### Source information
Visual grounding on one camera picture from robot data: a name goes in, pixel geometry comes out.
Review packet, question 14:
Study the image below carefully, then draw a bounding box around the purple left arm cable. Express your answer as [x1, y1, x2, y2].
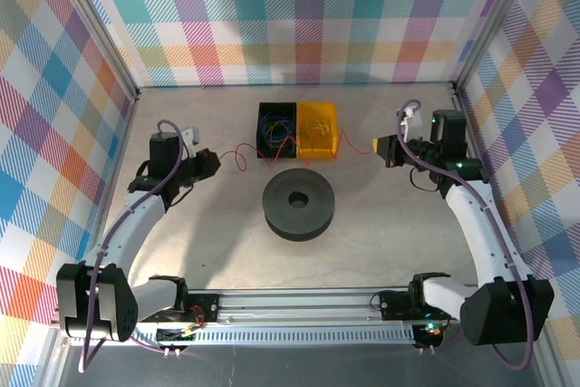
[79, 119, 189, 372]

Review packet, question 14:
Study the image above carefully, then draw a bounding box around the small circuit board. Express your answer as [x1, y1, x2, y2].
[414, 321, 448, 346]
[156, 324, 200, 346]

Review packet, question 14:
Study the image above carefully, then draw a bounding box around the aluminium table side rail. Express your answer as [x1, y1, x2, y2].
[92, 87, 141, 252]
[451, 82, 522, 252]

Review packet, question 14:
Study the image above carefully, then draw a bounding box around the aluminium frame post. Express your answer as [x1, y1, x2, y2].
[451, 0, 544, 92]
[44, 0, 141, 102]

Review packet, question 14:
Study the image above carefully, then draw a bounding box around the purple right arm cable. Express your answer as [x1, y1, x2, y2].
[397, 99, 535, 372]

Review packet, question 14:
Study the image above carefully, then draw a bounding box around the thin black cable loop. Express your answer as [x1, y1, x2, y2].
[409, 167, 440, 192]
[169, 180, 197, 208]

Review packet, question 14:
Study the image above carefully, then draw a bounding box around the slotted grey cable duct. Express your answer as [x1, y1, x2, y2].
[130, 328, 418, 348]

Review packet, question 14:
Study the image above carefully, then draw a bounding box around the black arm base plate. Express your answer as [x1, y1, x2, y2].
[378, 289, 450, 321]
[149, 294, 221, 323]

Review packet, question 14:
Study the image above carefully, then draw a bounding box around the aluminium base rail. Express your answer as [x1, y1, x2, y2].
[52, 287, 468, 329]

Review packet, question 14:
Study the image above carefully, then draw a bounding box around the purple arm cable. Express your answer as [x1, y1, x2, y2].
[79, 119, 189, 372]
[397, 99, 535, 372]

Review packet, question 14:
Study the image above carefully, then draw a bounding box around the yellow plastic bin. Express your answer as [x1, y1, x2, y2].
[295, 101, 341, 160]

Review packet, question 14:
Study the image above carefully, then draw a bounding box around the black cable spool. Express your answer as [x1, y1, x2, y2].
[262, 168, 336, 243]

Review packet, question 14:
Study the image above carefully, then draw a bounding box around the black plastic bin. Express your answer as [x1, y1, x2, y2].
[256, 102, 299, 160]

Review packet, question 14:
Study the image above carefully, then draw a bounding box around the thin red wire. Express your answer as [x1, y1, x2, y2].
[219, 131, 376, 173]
######
### Source information
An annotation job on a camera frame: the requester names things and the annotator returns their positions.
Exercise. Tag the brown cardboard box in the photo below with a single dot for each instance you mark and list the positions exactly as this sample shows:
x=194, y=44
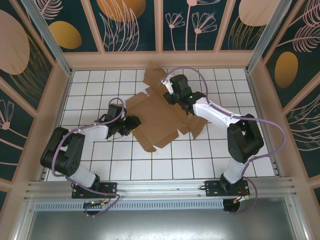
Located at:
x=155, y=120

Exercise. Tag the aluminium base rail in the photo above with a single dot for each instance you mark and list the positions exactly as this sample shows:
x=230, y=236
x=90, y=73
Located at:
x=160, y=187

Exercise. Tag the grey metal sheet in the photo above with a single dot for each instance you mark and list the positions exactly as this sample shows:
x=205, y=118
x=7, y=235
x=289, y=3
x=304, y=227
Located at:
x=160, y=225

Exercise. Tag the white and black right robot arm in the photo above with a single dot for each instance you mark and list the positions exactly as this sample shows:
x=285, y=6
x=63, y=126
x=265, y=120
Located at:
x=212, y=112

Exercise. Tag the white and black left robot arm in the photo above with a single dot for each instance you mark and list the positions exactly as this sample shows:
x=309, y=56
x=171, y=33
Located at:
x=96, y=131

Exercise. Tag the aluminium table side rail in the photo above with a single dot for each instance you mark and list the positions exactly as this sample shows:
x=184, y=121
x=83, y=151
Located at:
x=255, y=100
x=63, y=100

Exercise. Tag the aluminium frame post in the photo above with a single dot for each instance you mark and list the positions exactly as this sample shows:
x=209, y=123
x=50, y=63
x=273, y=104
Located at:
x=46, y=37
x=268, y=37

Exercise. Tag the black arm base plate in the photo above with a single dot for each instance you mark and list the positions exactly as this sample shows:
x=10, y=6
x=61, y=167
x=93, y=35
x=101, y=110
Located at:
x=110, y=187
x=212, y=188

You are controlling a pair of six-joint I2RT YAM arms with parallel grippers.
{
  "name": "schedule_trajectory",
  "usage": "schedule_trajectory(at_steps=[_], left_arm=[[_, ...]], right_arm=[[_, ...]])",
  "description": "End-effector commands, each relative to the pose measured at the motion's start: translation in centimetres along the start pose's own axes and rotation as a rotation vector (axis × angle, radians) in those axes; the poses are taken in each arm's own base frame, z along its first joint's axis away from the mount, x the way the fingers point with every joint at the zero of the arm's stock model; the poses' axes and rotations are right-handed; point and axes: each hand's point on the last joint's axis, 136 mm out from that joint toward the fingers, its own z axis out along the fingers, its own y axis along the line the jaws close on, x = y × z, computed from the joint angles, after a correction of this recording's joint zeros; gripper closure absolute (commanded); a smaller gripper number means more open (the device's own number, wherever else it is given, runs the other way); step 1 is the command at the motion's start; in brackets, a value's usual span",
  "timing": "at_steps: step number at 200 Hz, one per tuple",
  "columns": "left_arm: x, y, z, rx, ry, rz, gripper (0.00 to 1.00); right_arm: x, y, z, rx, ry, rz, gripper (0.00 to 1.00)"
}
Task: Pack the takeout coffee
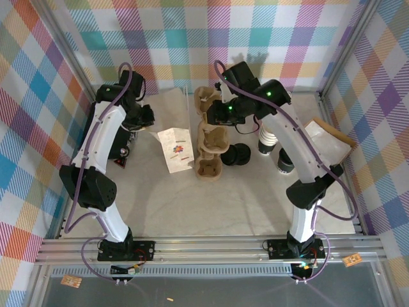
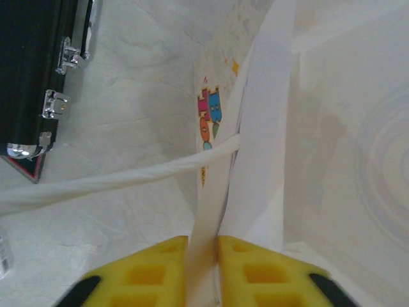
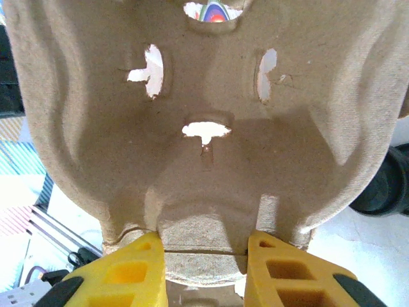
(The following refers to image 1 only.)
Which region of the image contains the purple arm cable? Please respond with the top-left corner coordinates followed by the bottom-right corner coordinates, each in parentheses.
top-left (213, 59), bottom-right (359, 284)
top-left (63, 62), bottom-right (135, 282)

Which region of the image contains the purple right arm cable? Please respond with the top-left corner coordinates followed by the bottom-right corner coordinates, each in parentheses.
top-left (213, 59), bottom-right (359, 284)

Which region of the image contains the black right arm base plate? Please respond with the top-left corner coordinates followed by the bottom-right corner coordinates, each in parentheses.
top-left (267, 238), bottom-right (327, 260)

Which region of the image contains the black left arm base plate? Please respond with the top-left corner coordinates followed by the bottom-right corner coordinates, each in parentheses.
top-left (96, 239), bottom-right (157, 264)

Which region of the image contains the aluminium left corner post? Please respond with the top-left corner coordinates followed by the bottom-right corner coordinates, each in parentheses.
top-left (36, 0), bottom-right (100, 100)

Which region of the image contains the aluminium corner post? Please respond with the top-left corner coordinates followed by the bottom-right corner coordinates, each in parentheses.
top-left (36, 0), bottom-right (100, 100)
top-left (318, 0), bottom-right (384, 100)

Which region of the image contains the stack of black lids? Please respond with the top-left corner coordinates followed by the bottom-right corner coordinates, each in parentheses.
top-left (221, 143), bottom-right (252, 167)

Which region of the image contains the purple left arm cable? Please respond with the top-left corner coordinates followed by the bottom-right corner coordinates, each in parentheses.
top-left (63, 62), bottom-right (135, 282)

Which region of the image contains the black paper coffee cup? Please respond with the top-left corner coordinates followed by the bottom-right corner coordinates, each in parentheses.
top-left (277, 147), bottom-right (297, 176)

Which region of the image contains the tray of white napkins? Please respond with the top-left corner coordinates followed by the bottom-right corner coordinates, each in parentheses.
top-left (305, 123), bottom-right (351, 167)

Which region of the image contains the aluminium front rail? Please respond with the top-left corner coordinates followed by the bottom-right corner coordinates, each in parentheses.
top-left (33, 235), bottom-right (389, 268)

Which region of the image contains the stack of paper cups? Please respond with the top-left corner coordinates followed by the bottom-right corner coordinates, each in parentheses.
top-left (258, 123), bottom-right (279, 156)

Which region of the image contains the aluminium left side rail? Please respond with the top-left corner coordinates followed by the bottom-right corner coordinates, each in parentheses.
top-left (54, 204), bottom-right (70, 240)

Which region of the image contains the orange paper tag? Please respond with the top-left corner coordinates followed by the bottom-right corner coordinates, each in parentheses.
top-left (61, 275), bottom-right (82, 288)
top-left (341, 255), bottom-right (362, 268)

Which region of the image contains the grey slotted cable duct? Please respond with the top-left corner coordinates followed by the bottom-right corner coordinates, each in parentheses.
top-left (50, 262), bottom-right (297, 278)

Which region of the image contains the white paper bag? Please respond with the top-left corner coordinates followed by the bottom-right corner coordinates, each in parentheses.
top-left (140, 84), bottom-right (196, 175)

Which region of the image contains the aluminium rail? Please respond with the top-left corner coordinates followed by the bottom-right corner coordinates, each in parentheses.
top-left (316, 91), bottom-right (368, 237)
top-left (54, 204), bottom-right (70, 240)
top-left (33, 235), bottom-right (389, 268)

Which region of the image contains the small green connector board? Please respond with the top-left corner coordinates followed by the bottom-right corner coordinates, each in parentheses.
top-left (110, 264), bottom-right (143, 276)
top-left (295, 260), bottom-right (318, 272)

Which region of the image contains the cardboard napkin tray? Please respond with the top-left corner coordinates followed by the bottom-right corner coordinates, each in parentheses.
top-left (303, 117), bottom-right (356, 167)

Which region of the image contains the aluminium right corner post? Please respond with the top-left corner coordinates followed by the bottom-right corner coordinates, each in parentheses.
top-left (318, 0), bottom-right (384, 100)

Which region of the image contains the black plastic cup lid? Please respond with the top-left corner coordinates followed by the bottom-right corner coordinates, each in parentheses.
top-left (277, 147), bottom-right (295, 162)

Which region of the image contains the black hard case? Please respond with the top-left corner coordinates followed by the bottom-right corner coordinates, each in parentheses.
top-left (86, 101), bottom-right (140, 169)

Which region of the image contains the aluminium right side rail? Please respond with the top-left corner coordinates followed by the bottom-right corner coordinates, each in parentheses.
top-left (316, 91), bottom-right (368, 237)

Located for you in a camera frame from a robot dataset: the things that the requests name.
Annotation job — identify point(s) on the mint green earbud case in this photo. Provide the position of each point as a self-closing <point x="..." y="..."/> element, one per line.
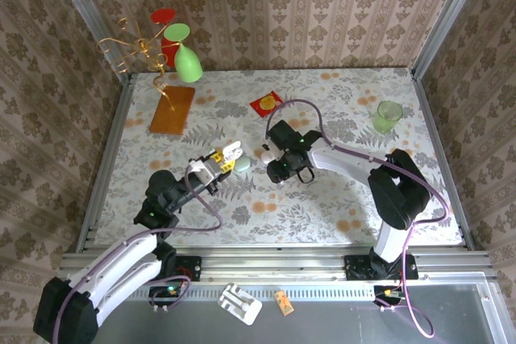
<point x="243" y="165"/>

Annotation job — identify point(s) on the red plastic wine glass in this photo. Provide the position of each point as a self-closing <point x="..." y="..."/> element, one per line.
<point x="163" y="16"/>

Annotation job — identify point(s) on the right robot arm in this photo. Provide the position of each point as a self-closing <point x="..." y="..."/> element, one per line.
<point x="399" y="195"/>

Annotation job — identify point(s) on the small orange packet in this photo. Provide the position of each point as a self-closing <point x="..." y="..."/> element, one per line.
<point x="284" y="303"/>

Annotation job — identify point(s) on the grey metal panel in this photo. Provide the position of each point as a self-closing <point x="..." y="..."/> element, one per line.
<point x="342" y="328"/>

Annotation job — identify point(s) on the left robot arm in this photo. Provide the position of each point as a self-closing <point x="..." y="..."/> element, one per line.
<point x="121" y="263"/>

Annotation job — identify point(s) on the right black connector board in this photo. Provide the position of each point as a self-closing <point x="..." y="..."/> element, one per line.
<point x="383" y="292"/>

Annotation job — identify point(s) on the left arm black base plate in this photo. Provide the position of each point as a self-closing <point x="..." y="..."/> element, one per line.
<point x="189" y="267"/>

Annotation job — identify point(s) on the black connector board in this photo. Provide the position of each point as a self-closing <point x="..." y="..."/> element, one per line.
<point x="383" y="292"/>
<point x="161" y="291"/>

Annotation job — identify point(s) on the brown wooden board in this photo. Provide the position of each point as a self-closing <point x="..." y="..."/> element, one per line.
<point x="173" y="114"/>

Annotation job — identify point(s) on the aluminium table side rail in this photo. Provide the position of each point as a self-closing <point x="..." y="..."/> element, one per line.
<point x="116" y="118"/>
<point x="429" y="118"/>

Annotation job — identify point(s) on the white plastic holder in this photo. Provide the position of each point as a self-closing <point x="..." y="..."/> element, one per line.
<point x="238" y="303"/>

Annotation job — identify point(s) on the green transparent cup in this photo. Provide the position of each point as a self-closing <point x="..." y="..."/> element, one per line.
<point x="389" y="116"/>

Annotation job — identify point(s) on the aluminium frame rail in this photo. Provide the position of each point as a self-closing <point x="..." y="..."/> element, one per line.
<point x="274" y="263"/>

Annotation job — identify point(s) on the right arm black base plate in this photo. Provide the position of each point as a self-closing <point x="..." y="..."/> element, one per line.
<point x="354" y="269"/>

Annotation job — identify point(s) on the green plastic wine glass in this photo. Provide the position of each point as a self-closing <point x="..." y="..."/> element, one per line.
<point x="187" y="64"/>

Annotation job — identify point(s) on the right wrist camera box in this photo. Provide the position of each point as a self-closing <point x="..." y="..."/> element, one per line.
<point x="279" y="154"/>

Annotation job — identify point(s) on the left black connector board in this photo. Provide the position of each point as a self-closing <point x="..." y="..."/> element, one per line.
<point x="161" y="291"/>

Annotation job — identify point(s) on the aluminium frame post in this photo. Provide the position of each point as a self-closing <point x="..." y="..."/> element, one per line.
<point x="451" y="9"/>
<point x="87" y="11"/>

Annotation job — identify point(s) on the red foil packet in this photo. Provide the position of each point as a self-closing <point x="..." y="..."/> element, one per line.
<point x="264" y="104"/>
######
• Exercise
Pull every line that holds the string "from" out of the records.

• Result of this exercise
Visual grounding on one camera picture from robot data: a name goes in, pixel geometry comes out.
  "description": "End-effector commands, each relative to the pose measured at the motion's start: translation in centimetres along the start pose's own axes and rotation as a rotation vector (axis × angle, radians) in those axes; the poses are taken in each arm's own base frame, z along its first joint's axis away from the mount, x the way the fingers point with every joint at the zero of the arm's stock model; the poses' axes and rotations are right-handed; point and axes: each hand's point on the last joint's axis, 136 mm out from that joint toward the fingers, its own z axis out along the fingers, its own y axis along the line the jaws close on, x = y × z, computed from the joint angles, after a correction of this recording's joint zeros; gripper closure absolute (commanded); a smaller gripper number means more open (the device's own number, wherever else it is given, runs the other way); step 1 is the command at the motion's start; in brackets, a value's usual span",
Located for you in a camera frame from a robot dataset: the things that the requests name.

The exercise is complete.